At the January meeting, Dallas’ Richard Fisher and Philadelphia’s Charles Plosser, both of whom dissented from the December meeting’s decision on hawkish grounds, will no longer have votes. Fisher, in particular, has consistently and prominently warned of the risks of too-low interest rates during the recession.
Loretta Mester, the new president of the Cleveland Fed, also will rotate off the committee. Although she still has not amassed much of a record, she is perceived as hawkish compared with the rest of the Fed.
On the flip side, the biggest dove in the Fed system, Minneapolis’ Narayana Kocherlakota, also will lose his vote. Kocherlakota dissented in December, arguing that the Fed wasn’t doing enough to push inflation up toward the Fed’s 2 percent goal. In recent months, some measures of inflation have fallen below 1.5 percent and are set to fall even further as energy price drops affect the broader economy.

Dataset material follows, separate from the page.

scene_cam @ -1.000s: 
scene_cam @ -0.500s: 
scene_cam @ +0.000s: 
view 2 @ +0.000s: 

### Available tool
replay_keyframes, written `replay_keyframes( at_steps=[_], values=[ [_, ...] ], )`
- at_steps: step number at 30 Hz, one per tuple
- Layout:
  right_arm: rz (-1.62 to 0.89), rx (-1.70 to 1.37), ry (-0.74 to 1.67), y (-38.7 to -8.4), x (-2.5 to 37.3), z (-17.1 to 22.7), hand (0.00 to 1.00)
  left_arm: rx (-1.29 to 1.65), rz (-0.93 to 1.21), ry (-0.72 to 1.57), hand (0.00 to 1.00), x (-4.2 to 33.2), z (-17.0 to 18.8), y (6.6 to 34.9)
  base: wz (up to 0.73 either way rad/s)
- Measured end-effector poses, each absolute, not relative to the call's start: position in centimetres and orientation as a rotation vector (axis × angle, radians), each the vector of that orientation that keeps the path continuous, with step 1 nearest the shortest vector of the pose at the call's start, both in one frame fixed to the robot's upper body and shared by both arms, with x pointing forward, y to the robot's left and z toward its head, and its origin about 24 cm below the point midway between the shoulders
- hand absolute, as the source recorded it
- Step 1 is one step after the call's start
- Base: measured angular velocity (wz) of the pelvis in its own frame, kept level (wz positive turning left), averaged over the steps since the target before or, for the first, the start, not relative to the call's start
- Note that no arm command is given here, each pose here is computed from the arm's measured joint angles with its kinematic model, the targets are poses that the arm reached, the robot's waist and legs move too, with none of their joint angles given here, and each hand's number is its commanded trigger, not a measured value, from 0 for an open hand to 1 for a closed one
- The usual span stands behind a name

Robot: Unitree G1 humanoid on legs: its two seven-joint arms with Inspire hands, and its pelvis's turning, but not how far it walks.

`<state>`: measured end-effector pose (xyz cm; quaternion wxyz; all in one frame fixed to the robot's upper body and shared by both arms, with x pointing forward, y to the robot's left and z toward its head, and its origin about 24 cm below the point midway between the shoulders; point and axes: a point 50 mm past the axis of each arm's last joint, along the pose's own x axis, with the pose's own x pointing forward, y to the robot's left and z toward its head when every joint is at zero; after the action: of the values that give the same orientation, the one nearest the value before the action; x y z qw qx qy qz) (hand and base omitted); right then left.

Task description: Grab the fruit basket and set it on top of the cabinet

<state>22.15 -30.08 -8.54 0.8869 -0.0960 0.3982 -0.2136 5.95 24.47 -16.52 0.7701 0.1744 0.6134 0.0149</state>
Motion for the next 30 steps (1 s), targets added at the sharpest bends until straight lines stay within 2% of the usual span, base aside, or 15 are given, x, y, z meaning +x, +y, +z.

All four of those members, however, will be replaced by doves or centrists.
Those include Richmond’s Jeffrey Lacker, who has voted against stimulus policies in the past but more recently has said that a lift-off in 2015 is appropriate and that the Fed hasn’t fallen behind in raising rates. The others are centrists or outright doves, including Atlanta’s Dennis Lockhart, Chicago’s Charles Evans and Yellen’s successor at the San Francisco bank, John Williams.
All four members have communicated that they agree with the Fed’s intention of holding off rate increases until around the middle of 2015, depending on how unemployment and inflation shape up.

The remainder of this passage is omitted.